I live in Auckland, New Zealand, so any international readers probably think that this particular blog will be about as relevant as wearing jocks under lined swimming trunks. But I am going to try and keep things fairly universal… you know the drill “same sh*t, different city.”

When did people get so material? I am by no means guilt free, Fu*k I think I pretty much sold my soul about the same time I spent six hundred bucks on a pair of Prada sunnies? The fact that we as suggestible/seducible consumers are conditioned to want a whole lot of crap we don’t need obviously means that some overpaid advertising creative (who can afford to eat the kind of sushi that doesn’t require the cheap splinter riddled pull apart chopsticks or the minuscule squeezable soya sauce) is doing their job pretty damn well. So well that the devil himself probably wants to invite them to the exclusive Friday night after work drinks in the fiery depths of hell.
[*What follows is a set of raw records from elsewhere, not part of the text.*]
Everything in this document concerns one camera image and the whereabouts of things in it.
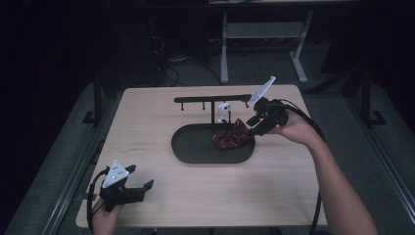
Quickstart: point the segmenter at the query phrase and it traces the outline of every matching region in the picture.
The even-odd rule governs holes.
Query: forearm
[[[324,210],[333,234],[378,234],[372,216],[326,143],[315,141],[307,148],[314,160]]]

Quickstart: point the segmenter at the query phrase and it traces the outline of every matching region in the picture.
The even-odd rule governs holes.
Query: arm
[[[93,208],[94,215],[92,217],[92,227],[95,235],[112,235],[115,233],[119,214],[123,205],[115,205],[111,212],[105,211],[104,200],[98,199]]]
[[[300,116],[291,111],[288,115],[285,126],[277,126],[269,133],[280,134],[310,151],[333,234],[378,234],[372,216],[337,165],[327,144]]]

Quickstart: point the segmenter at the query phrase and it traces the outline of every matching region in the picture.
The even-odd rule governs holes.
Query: white clip
[[[119,182],[121,179],[126,178],[129,172],[122,167],[122,165],[115,160],[113,165],[110,168],[110,171],[107,174],[107,177],[104,180],[103,188],[108,188],[111,185]]]
[[[219,106],[217,106],[217,113],[219,115],[219,122],[223,122],[224,120],[224,111],[227,111],[228,114],[231,113],[231,104],[229,103],[222,103]]]
[[[275,76],[271,76],[271,78],[265,84],[263,84],[259,89],[257,89],[253,93],[253,96],[251,96],[250,101],[247,103],[248,107],[252,107],[263,96],[263,94],[265,94],[265,92],[272,85],[274,80]]]

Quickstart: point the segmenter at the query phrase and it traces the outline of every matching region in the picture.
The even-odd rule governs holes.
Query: dark background
[[[169,5],[195,1],[160,1]],[[0,6],[1,158],[0,232],[7,227],[83,89],[99,76],[107,96],[126,87],[158,86],[160,36],[168,49],[206,56],[208,38],[220,38],[218,12],[164,11],[84,14],[105,5],[76,1],[8,1]],[[130,6],[128,2],[117,2]],[[154,1],[135,1],[152,6]],[[320,8],[307,41],[332,41],[323,72],[365,62],[415,129],[415,16],[403,1]]]

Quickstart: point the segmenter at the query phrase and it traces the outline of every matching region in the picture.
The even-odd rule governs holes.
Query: hand
[[[116,205],[112,211],[105,211],[105,201],[100,198],[93,208],[92,227],[95,235],[112,235],[114,234],[119,214],[124,205]]]
[[[301,116],[287,110],[288,122],[284,126],[276,126],[268,134],[279,134],[298,144],[310,147],[316,141],[324,142],[314,128]]]

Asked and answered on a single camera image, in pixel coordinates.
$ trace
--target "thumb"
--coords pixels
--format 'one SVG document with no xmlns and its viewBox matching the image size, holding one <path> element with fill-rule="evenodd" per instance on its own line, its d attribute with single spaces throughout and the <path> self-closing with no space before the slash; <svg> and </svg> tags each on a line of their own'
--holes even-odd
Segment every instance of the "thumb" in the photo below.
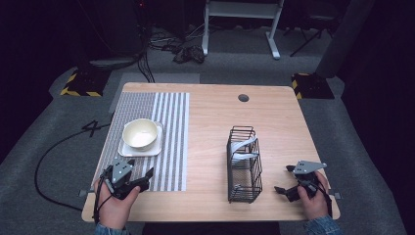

I think if Sprite tried to tell us today “Thirst is everything, Image is Nothing” their sales would laugh them right out of the supermarket and megamart chillers. Our generation is driven by desire. Necessity has fallen to the wayside. Were our grandparents ever like this? Perhaps this whole notion of desire is the single strongest catalyst to blame for our other current growing obsession with celebrities? Guilty again!... even as I was writing that statement I couldn’t help but think how cool being the effortless ‘never seen to be working’ Vincent Chase would be even if only for a day.

Well, it is what it is. As much as I dislike it and loathe myself for my own buy-in, I will continue to wear my Pradas, drink my 24 Below, occaisionally smoke my Dunnie blues and always buy Italian shoes. Wait… the last one is necessity. Consider me vented. I am guilty myself of the exact sh*t that I spurn so I can only assume that this blog is complete projection. For today anyway. Am I irritable?... more irritable than a 16 year olds shaving rash.